What to do ::
Using the material below, copy every line where "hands" appears.

[Opening Supplied material section]

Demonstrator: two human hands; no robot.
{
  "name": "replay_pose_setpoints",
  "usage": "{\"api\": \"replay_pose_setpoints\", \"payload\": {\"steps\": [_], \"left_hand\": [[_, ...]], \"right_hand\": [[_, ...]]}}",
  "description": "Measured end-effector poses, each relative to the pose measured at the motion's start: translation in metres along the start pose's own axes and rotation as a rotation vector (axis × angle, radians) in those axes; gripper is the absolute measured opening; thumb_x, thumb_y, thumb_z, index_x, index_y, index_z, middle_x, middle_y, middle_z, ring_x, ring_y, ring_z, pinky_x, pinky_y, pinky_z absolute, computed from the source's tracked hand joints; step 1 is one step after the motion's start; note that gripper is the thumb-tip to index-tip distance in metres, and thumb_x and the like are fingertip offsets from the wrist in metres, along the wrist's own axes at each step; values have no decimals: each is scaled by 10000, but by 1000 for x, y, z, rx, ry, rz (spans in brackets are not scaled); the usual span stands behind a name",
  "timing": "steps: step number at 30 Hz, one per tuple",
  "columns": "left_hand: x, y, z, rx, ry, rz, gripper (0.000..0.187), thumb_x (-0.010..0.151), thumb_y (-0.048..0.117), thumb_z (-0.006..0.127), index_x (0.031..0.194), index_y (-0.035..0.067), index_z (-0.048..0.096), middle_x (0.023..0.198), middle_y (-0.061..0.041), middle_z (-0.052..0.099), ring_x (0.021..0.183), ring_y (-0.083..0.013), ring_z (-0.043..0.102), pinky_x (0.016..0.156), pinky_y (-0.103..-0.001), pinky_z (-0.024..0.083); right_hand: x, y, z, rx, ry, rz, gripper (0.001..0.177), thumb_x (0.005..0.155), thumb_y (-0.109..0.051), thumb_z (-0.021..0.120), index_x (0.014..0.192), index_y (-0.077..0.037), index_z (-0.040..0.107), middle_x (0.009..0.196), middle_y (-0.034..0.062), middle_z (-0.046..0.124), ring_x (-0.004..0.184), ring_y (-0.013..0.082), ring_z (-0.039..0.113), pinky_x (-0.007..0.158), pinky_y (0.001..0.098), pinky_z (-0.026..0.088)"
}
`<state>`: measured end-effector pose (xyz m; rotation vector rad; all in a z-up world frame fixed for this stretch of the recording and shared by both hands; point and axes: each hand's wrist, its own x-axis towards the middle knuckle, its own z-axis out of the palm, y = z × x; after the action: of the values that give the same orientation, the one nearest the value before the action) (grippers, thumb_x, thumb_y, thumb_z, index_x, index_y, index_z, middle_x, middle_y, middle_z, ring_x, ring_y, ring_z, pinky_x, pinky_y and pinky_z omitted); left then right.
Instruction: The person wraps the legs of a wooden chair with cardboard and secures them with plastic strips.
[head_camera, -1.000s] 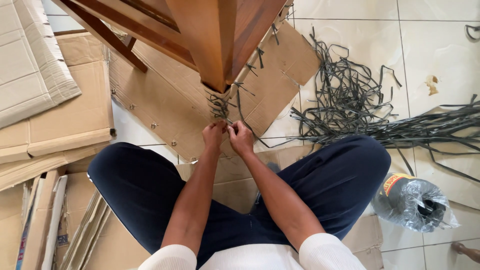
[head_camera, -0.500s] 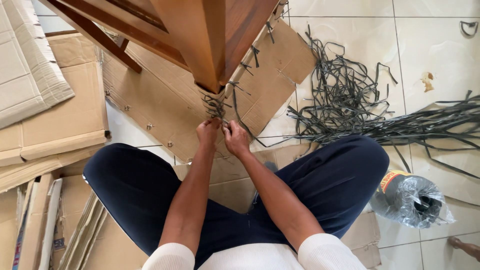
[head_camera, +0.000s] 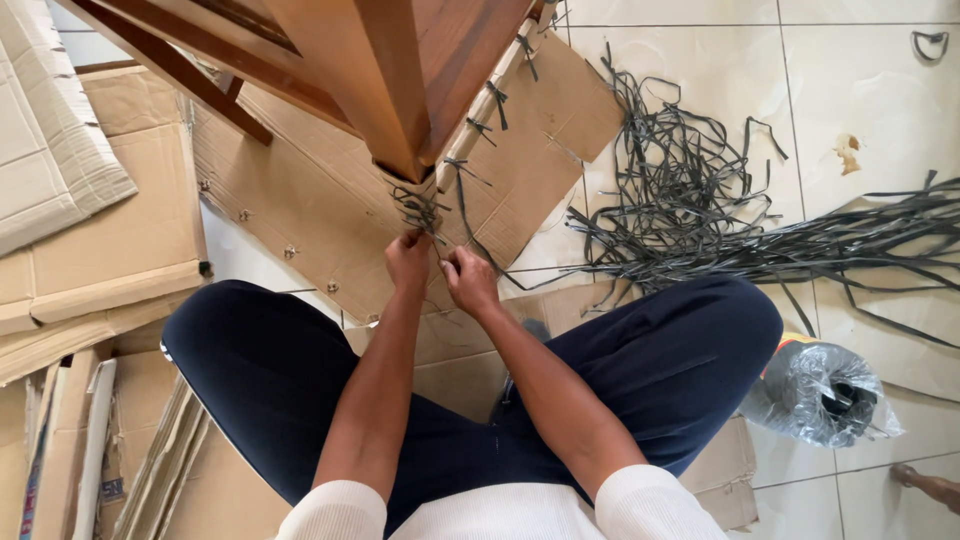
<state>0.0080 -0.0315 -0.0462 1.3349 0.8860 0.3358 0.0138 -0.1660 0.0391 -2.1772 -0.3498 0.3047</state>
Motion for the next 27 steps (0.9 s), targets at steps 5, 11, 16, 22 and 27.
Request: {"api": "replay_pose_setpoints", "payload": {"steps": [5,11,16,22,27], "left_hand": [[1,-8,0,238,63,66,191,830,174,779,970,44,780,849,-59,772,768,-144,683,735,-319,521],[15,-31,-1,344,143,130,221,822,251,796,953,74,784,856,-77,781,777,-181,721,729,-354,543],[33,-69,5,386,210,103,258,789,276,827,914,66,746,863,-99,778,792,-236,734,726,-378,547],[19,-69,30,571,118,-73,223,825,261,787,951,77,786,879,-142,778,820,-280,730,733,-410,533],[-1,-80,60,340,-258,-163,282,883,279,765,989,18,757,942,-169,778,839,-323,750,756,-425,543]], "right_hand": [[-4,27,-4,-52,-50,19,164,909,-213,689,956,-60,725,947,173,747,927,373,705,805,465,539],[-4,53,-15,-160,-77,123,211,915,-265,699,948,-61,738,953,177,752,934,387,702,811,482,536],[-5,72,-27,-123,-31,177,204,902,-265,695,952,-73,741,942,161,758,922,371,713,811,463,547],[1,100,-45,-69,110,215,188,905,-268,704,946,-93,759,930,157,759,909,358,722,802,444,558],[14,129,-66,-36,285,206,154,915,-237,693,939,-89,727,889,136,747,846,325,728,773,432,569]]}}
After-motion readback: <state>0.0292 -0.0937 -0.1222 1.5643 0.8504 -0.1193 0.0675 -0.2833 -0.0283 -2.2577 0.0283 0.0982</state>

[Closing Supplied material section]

Answer to the exercise ::
Demonstrator: two human hands; no robot.
`<state>`: measured end-effector pose (xyz m; rotation vector rad; all in a z-up world frame fixed for this stretch of the recording and shared by both hands; point and axes: each hand's wrist, its own x-axis towards the middle knuckle, its own z-axis out of the palm, y = z × x; after the action: of the values that give the same orientation, the one nearest the value before the action) (grippers, thumb_x, thumb_y, thumb_z, index_x, index_y, index_z, middle_x, middle_y, middle_z, ring_x, ring_y, ring_z, pinky_x, pinky_y and pinky_z omitted); left then right.

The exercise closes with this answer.